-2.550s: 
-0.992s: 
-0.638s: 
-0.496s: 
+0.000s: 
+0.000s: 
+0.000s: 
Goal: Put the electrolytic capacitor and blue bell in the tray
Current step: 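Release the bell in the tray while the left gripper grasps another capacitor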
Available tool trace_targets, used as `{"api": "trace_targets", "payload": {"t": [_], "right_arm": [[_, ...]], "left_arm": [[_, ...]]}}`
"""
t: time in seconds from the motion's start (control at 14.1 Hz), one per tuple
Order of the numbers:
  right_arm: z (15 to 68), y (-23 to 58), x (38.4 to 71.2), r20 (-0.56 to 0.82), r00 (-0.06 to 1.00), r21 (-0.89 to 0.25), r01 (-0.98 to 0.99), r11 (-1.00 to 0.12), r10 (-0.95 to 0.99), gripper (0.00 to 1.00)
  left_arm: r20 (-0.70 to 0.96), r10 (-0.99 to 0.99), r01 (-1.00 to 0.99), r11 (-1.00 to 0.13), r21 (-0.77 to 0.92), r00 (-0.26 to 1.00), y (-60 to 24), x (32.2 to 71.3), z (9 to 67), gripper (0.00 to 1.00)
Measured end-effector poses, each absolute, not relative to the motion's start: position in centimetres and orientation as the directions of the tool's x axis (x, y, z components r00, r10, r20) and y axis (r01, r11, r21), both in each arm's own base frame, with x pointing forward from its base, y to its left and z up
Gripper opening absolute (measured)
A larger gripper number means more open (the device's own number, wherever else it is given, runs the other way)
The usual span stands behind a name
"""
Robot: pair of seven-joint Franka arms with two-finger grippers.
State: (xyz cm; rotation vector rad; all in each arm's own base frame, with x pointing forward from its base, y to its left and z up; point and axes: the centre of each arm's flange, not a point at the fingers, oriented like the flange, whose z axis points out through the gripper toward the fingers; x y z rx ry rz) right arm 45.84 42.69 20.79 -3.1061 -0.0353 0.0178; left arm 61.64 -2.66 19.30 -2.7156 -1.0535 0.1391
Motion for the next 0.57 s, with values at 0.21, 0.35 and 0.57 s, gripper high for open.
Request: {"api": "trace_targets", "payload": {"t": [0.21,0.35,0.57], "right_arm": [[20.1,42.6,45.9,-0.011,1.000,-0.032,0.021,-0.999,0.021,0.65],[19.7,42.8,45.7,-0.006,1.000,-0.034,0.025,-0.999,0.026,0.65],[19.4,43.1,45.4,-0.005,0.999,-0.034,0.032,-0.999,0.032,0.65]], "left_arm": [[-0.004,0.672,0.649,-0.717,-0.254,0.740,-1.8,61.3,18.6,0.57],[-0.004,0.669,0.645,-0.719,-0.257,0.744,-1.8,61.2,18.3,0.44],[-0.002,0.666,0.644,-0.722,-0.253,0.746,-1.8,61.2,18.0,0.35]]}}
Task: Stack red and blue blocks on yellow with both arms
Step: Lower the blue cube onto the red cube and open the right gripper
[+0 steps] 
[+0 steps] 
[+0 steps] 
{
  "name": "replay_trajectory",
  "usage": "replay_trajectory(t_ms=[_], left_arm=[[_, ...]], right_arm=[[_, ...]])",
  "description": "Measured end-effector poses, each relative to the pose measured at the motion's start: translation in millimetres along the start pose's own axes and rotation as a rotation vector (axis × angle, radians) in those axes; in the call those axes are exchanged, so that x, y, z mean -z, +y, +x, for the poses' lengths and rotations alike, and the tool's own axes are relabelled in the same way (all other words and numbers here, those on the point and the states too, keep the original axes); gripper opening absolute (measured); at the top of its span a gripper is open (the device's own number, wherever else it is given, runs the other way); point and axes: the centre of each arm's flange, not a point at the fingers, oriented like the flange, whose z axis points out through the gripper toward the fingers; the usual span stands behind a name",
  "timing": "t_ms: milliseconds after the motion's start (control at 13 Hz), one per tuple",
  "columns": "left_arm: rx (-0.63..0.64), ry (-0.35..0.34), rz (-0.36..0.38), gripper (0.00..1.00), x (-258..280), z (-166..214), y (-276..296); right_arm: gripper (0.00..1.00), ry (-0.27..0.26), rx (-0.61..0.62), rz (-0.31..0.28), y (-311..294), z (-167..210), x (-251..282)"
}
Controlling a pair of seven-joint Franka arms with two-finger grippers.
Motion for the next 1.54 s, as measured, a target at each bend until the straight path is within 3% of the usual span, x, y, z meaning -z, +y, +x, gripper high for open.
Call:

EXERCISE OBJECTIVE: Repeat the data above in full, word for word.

RESULT OF THIS EXERCISE:
-2.550s: 
-0.992s: 
-0.638s: 
-0.496s: 
+0.000s: 
+0.000s: 
+0.000s: 
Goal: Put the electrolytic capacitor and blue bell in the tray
Current step: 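Release the bell in the tray while the left gripper grasps another capacitor
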Available tool trace_targets, used as `{"api": "trace_targets", "payload": {"t": [_], "right_arm": [[_, ...]], "left_arm": [[_, ...]]}}`
"""
t: time in seconds from the motion's start (control at 14.1 Hz), one per tuple
Order of the numbers:
  right_arm: z (15 to 68), y (-23 to 58), x (38.4 to 71.2), r20 (-0.56 to 0.82), r00 (-0.06 to 1.00), r21 (-0.89 to 0.25), r01 (-0.98 to 0.99), r11 (-1.00 to 0.12), r10 (-0.95 to 0.99), gripper (0.00 to 1.00)
  left_arm: r20 (-0.70 to 0.96), r10 (-0.99 to 0.99), r01 (-1.00 to 0.99), r11 (-1.00 to 0.13), r21 (-0.77 to 0.92), r00 (-0.26 to 1.00), y (-60 to 24), x (32.2 to 71.3), z (9 to 67), gripper (0.00 to 1.00)
Measured end-effector poses, each absolute, not relative to the motion's start: position in centimetres and orientation as the directions of the tool's x axis (x, y, z components r00, r10, r20) and y axis (r01, r11, r21), both in each arm's own base frame, with x pointing forward from its base, y to its left and z up
Gripper opening absolute (measured)
A larger gripper number means more open (the device's own number, wherever else it is given, runs the other way)
The usual span stands behind a name
"""
Robot: pair of seven-joint Franka arms with two-finger grippers.
State: (xyz cm; rotation vector rad; all in each arm's own base frame, with x pointing forward from its base, y to its left and z up; point and axes: the centre of each arm's flange, not a point at the fingers, oriented like the flange, whose z axis points out through the gripper toward the fingers; x y z rx ry rz) right arm 45.84 42.69 20.79 -3.1061 -0.0353 0.0178; left arm 61.64 -2.66 19.30 -2.7156 -1.0535 0.1391
Motion for the next 0.57 s, with values at 0.21, 0.35 and 0.57 s, gripper high for open.
Request: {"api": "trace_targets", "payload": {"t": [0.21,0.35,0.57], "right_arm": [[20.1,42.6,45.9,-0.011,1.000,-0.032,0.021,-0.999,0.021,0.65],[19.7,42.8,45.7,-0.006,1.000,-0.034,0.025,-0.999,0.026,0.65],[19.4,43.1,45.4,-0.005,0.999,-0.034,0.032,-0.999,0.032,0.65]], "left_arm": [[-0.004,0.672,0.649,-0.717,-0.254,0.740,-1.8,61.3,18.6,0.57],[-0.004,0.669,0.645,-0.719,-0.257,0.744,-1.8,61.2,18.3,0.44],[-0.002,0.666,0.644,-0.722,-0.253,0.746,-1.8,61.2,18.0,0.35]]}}
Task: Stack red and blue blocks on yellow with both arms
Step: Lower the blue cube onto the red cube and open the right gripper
[+0 steps] 
[+0 steps] 
[+0 steps] 
{
  "name": "replay_trajectory",
  "usage": "replay_trajectory(t_ms=[_], left_arm=[[_, ...]], right_arm=[[_, ...]])",
  "description": "Measured end-effector poses, each relative to the pose measured at the motion's start: translation in millimetres along the start pose's own axes and rotation as a rotation vector (axis × angle, radians) in those axes; in the call those axes are exchanged, so that x, y, z mean -z, +y, +x, for the poses' lengths and rotations alike, and the tool's own axes are relabelled in the same way (all other words and numbers here, those on the point and the states too, keep the original axes); gripper opening absolute (measured); at the top of its span a gripper is open (the device's own number, wherever else it is given, runs the other way); point and axes: the centre of each arm's flange, not a point at the fingers, oriented like the flange, whose z axis points out through the gripper toward the fingers; the usual span stands behind a name",
  "timing": "t_ms: milliseconds after the motion's start (control at 13 Hz), one per tuple",
  "columns": "left_arm: rx (-0.63..0.64), ry (-0.35..0.34), rz (-0.36..0.38), gripper (0.00..1.00), x (-258..280), z (-166..214), y (-276..296); right_arm: gripper (0.00..1.00), ry (-0.27..0.26), rx (-0.61..0.62), rz (-0.31..0.28), y (-311..294), z (-167..210), x (-251..282)"
}
Controlling a pair of seven-joint Franka arms with two-finger grippers.
Motion for the next 1.54 s, as measured, a target at each bend until the straight path is within 3% of the usual span, x, y, z meaning -z, +y, +x, gripper high for open.
Call:

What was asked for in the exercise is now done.